WHAT IS EXPECTED >>
The required output is the line containing "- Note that" followed by each line through the end of the data below, repeated exactly and with nothing added.

++++++++++

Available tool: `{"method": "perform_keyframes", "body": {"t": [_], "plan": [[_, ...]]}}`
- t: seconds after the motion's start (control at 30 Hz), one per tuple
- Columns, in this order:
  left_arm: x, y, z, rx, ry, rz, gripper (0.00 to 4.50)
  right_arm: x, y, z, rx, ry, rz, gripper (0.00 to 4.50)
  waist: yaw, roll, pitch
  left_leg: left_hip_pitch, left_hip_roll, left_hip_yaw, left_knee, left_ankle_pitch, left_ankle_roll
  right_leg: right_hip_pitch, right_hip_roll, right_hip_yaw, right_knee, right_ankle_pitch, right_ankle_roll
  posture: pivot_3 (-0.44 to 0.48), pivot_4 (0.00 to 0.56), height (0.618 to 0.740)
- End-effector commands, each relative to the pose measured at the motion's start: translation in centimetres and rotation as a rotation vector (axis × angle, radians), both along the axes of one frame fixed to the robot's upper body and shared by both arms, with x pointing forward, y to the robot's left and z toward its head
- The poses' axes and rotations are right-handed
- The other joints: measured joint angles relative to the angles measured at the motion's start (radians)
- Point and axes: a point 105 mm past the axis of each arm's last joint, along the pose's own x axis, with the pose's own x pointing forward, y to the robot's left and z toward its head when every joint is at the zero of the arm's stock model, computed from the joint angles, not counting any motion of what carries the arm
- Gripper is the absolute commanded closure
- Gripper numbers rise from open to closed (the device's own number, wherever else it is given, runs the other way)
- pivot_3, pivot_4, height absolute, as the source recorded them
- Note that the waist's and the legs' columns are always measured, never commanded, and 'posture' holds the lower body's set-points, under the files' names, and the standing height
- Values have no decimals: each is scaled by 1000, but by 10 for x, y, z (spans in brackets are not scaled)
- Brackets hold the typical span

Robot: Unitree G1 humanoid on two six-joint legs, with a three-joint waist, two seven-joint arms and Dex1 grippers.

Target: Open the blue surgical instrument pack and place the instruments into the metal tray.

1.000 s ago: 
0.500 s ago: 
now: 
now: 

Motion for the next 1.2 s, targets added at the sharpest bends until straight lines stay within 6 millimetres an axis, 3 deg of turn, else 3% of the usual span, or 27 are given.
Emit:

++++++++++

TASK RESULT >>
- Note that the waist's and the legs' columns are always measured, never commanded, and 'posture' holds the lower body's set-points, under the files' names, and the standing height
- Values have no decimals: each is scaled by 1000, but by 10 for x, y, z (spans in brackets are not scaled)
- Brackets hold the typical span

Robot: Unitree G1 humanoid on two six-joint legs, with a three-joint waist, two seven-joint arms and Dex1 grippers.

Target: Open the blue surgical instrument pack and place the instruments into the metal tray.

1.000 s ago: 
0.500 s ago: 
now: 
now: 

Motion for the next 1.2 s, targets added at the sharpest bends until straight lines stay within 6 millimetres an axis, 3 deg of turn, else 3% of the usual span, or 27 are given.
Emit:

This answer requires nothing more.